Sarumpun.com – JAKARTA – Pakar Hukum Pidana Universitas Trisakti, Abdul Fickar Hadjar menyoroti peninjauan kembali (PK) yang tersebut diajukan oleh mantan Kepala Daerah Tanah Bumbu, Mardani H Maming . Respons Wakil Ketua Mahkamah Agung (MA) Suharto terkait dugaan intervensi serta cawe-cawe di PK yang digunakan diajukan Mardani dinilai normatif.
“Pernyataan Suharto itu normatif tetapi tiada kontekstual dengan kasusnya. Hakim itu benar punya kebebasan, tetapi bukanlah bebas untuk menyimpangi hukum jadi tiada boleh juga seenaknya,” ujar dia, Rabu (28/8/2024).
“Kan telah jelas dua Hakim Agung menolak PK. Satu ngotot mengabulkan meskipun yang digunakan mengabulkan untuk Ketua Majelis masih tidak ada mampu memaksa hakim-hakim anggotanya,” imbuh dia.
Dengan demikian, lanjut Abdul Fickar, PK yang digunakan diajukan oleh mantan Bendum PBNU yang disebutkan sangat jelas harus ditolak oleh MA. “Jadi PK itu memang sebenarnya harus ditolak,” tandasnya.
Sekadar informasi, Mardani H Maming mendaftarkan PK pada 6 Juni 2024, bernomor 784/PAN.PN/W15-U1/HK2.2/IV/2004. Jaksa KPK Greafik Lioserte beberapa waktu lalu memohonkan Mahkamah Agung (MA) menolak PK yang tersebut diajukan Mardani Maming.
Dalam permohonan PK itu, salah satu dalil yang tersebut digunakan Mardani H Maming adalah kekhilafan majelis hakim terkait putusan tindakan hukum korupsi IUP Tanah Bumbu yang dimaksud merugikan negara Rp104,3 miliar periode 2014-2020.

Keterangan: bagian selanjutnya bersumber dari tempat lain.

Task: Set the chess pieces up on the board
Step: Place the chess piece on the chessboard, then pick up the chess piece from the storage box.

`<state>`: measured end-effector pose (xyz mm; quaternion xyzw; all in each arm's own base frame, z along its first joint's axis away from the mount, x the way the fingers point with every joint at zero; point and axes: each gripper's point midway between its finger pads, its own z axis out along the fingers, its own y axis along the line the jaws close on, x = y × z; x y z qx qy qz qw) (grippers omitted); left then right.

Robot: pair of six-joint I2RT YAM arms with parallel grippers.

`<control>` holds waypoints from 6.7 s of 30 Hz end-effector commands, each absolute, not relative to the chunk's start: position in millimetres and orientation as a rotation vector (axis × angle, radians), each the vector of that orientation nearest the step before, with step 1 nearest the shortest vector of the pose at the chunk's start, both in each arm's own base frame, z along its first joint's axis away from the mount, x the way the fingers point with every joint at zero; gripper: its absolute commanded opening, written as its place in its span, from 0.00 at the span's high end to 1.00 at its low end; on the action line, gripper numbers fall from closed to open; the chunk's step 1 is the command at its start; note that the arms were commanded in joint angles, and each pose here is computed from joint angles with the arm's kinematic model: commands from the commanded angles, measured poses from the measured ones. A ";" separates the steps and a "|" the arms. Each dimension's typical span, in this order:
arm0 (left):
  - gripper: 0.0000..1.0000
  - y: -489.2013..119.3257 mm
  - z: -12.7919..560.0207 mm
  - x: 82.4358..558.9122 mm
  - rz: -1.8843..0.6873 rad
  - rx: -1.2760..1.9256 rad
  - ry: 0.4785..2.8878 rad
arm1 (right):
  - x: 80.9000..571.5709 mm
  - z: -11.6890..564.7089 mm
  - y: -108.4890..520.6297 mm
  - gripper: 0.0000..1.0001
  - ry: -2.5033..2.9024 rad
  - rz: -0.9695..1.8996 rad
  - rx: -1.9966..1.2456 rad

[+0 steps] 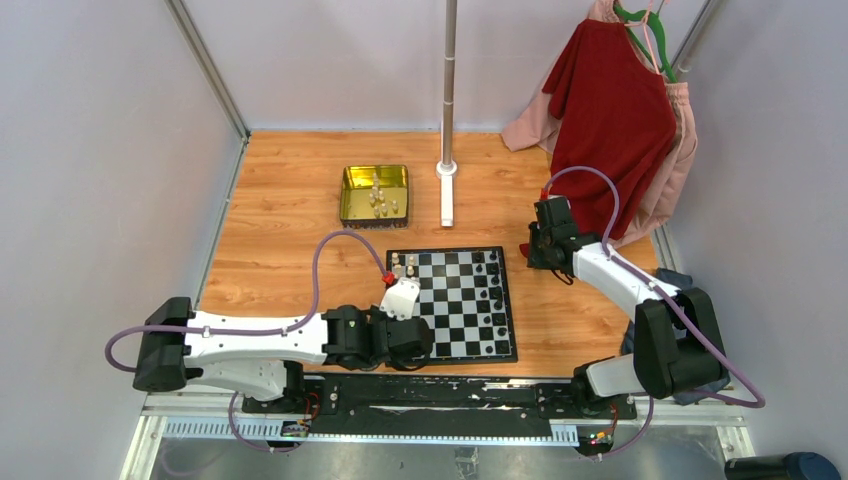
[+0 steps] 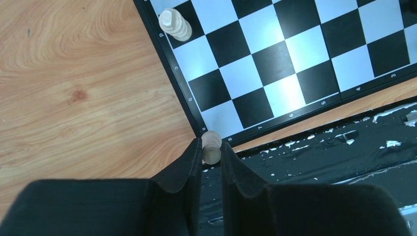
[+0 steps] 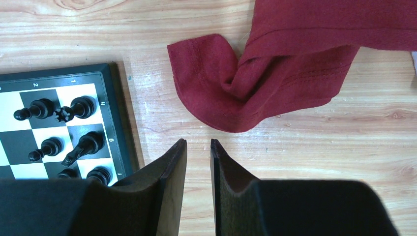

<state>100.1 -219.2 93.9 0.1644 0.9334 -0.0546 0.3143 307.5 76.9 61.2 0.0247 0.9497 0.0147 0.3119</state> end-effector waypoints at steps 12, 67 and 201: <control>1.00 -237.2 72.0 97.8 -0.205 0.455 2.436 | 299.4 54.8 67.3 0.71 2.539 -0.006 0.066; 0.55 -226.9 157.3 127.7 -0.132 0.358 2.266 | 300.3 56.2 69.8 0.71 2.537 0.010 0.062; 0.95 -130.0 73.0 526.7 0.076 -0.343 2.377 | 266.8 36.4 103.1 0.71 2.597 0.260 0.032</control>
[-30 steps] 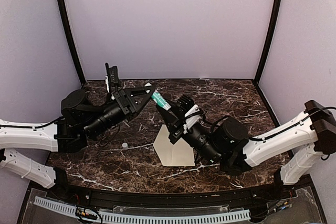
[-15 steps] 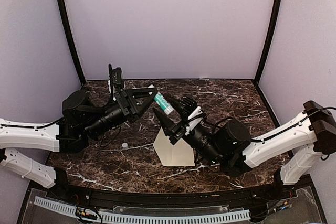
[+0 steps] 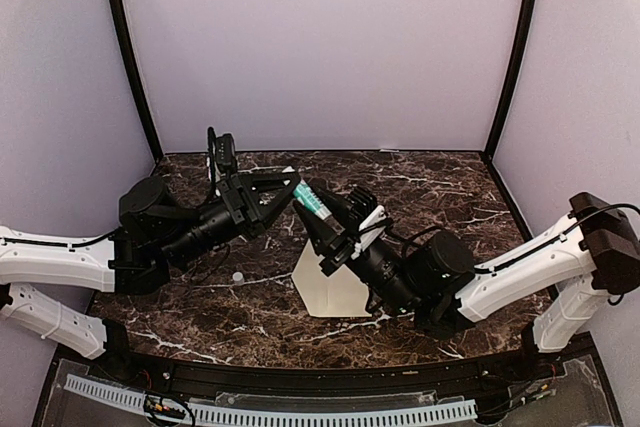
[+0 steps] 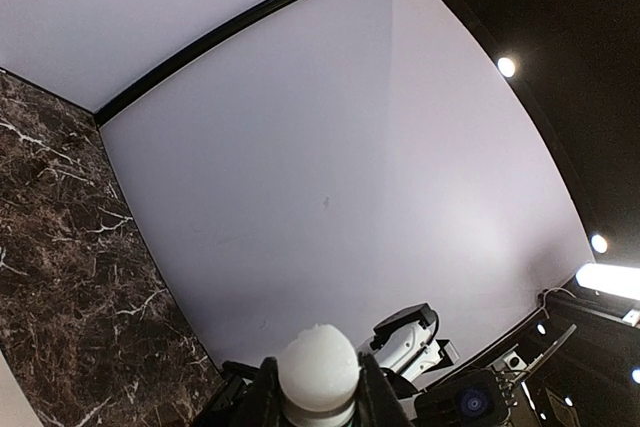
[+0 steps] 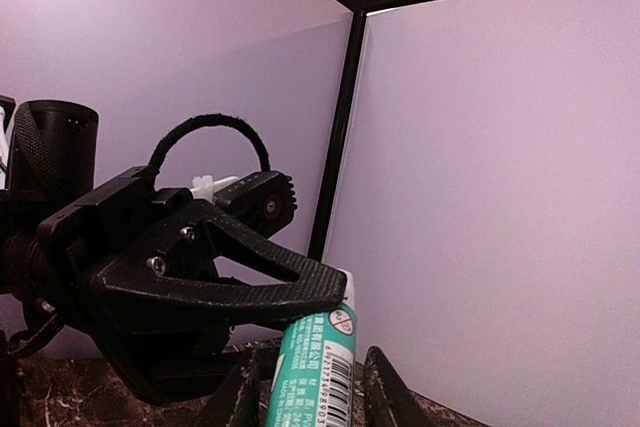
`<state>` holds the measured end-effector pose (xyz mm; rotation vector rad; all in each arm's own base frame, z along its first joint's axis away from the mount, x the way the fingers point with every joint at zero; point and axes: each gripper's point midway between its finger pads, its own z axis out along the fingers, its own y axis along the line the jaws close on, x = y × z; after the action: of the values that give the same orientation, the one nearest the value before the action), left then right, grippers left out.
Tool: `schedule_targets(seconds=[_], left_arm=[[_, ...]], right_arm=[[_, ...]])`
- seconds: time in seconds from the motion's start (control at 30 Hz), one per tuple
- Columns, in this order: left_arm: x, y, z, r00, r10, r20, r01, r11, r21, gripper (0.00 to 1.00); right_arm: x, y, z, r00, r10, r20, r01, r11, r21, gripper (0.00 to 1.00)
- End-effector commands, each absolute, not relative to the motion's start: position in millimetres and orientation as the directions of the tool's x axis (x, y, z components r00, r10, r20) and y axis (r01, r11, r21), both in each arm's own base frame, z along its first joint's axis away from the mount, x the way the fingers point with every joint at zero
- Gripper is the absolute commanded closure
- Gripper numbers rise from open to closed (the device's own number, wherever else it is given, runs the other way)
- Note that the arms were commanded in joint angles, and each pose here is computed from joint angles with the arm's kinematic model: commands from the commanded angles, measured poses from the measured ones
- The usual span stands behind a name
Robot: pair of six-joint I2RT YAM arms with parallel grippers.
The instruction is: Place the letter into the envelope and seal it
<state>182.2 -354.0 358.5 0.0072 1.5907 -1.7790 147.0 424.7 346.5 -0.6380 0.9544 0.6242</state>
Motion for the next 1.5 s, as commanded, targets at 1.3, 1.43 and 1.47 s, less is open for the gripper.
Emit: schedule_targets(seconds=[1.3, 1.43, 1.47], left_arm=[[173, -353, 367, -0.733, -0.495, -0.466, 0.547, -0.02, -0.837, 0.99], [174, -353, 366, -0.732, -0.498, -0.466, 0.545, -0.017, -0.838, 0.99], [174, -354, 366, -0.732, -0.497, -0.466, 0.545, -0.016, -0.838, 0.99]], right_arm=[[155, 427, 356, 0.427, 0.223, -0.876, -0.693, 0.704, -0.158, 0.67], [154, 426, 357, 0.429, 0.225, -0.875, -0.694, 0.702, -0.16, 0.72], [154, 426, 357, 0.429, 0.225, -0.875, -0.694, 0.702, -0.159, 0.73]])
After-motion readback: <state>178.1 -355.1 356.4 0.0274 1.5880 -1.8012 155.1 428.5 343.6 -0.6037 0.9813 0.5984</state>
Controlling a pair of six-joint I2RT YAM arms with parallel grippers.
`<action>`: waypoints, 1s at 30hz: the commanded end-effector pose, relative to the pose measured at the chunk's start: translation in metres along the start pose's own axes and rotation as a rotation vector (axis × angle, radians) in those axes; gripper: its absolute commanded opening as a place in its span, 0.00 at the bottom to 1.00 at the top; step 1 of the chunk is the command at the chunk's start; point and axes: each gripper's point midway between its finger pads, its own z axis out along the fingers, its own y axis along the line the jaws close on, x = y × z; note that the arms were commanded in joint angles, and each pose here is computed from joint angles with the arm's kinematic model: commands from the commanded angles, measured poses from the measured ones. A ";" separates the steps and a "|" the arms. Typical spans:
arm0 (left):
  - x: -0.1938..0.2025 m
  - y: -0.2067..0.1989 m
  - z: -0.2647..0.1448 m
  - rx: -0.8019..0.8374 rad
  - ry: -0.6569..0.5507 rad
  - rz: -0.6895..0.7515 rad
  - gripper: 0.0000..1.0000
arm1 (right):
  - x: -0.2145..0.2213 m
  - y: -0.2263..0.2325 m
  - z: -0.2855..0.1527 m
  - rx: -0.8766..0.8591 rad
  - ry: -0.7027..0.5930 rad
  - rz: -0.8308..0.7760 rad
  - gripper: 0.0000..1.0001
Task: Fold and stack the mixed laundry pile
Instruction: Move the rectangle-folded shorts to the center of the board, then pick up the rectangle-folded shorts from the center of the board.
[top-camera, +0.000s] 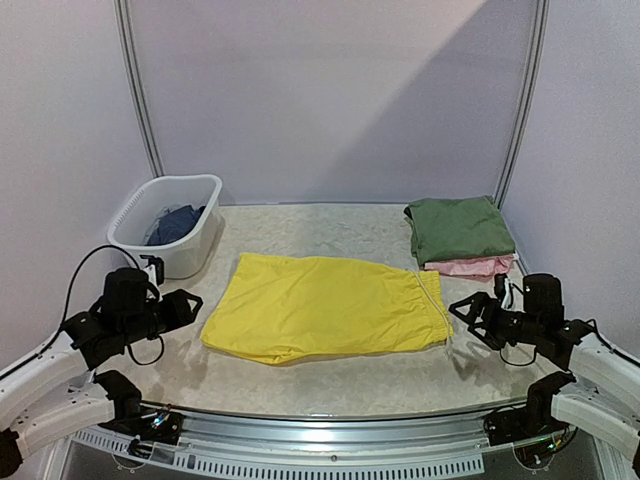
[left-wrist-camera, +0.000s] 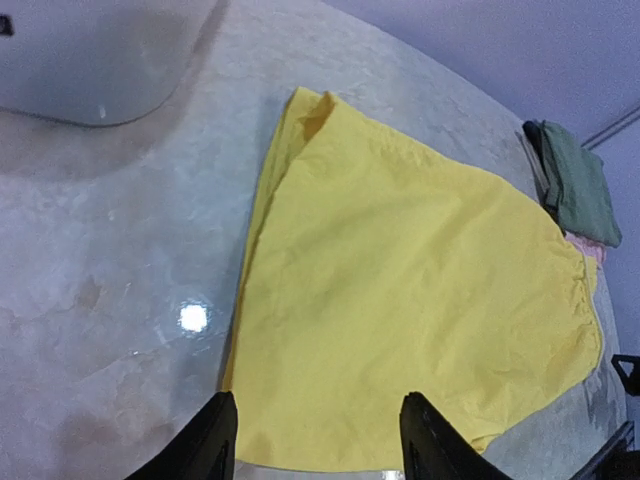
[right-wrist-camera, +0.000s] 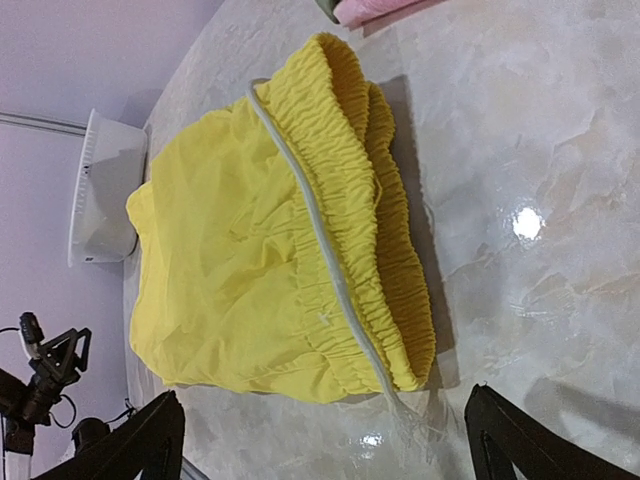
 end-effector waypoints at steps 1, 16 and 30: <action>-0.005 -0.047 0.000 0.033 0.020 0.227 0.56 | -0.002 -0.011 0.005 0.080 0.020 0.004 0.99; 0.107 -0.310 0.041 0.178 0.059 1.320 0.74 | -0.057 -0.009 -0.035 0.272 -0.220 0.011 0.99; 0.222 -0.392 0.098 0.230 0.038 1.693 0.81 | -0.068 -0.027 -0.051 0.345 -0.232 0.020 0.99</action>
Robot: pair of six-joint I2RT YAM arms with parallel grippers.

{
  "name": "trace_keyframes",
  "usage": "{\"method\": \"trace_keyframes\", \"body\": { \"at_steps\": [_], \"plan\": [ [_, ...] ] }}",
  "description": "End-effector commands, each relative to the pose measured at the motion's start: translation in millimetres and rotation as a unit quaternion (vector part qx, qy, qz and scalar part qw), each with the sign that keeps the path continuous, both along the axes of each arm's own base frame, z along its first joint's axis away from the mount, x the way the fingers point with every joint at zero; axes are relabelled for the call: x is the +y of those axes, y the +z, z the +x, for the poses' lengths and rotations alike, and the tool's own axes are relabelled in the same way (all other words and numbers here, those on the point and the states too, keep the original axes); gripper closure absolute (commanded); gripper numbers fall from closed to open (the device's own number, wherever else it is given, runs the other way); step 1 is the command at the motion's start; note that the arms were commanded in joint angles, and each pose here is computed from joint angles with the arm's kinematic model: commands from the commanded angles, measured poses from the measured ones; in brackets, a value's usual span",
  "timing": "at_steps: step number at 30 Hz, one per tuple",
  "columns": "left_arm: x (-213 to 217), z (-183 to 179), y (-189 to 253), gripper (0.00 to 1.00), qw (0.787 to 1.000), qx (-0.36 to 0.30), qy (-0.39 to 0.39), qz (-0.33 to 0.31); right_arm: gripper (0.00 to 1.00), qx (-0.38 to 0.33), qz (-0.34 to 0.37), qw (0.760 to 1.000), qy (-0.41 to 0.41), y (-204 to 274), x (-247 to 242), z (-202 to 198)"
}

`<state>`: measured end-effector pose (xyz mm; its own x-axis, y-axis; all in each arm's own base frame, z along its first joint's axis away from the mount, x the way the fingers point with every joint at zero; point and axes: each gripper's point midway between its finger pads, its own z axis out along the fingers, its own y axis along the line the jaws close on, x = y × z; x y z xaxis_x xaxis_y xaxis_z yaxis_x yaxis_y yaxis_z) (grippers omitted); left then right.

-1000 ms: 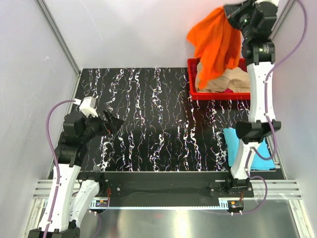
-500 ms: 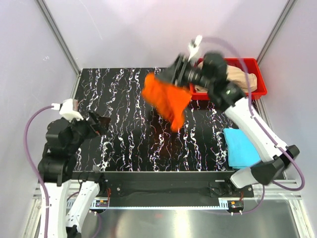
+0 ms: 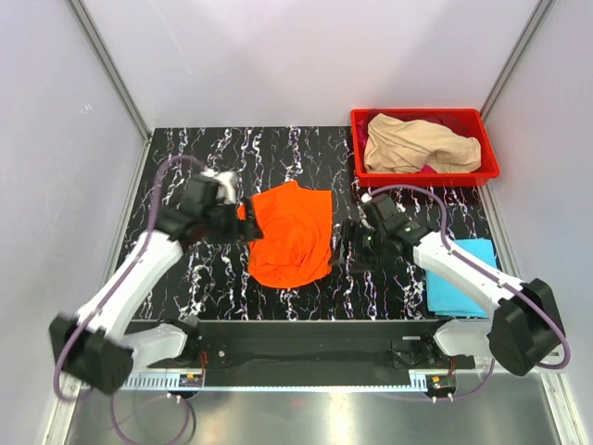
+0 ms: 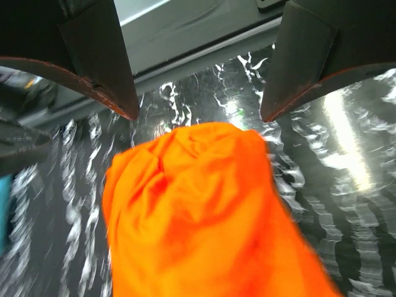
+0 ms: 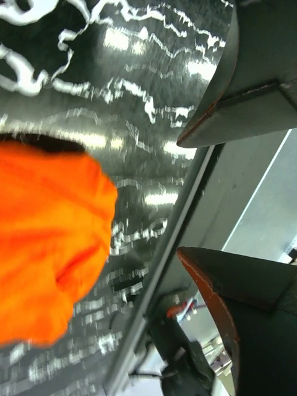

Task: Fold and stack the t-shirts
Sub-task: Move the tshirt to the center of the board, then flatten the tshirt out

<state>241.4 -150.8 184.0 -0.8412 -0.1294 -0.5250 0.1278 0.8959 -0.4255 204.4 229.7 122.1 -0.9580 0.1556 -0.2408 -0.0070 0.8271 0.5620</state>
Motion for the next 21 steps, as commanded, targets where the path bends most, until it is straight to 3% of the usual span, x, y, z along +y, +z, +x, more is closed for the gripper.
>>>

“Kami berkesimpulan tidak ada terdapat satu pun alasan yang dijadikan sebuah dasar untuk menyatakan bahwa putusan hakim telah dilakukan terdapat kekhilafan. Baik putusan majelis di area tingkat pertama, banding maupun kasasi,” kata Greafik.
Sementara, Wakil Ketua Mahkamah Agung (MA) Suharto mengecam adanya anggapan intetvensi di proses PK Mardani H Maming. Suharto menegaskan bahwa Hakim itu merdeka lalu mandiri terbebas dari segala intervensi yang ada.
“Lho Hakim itu merdeka kemudian mandiri,” kata dia, Selasa (27/8/2024).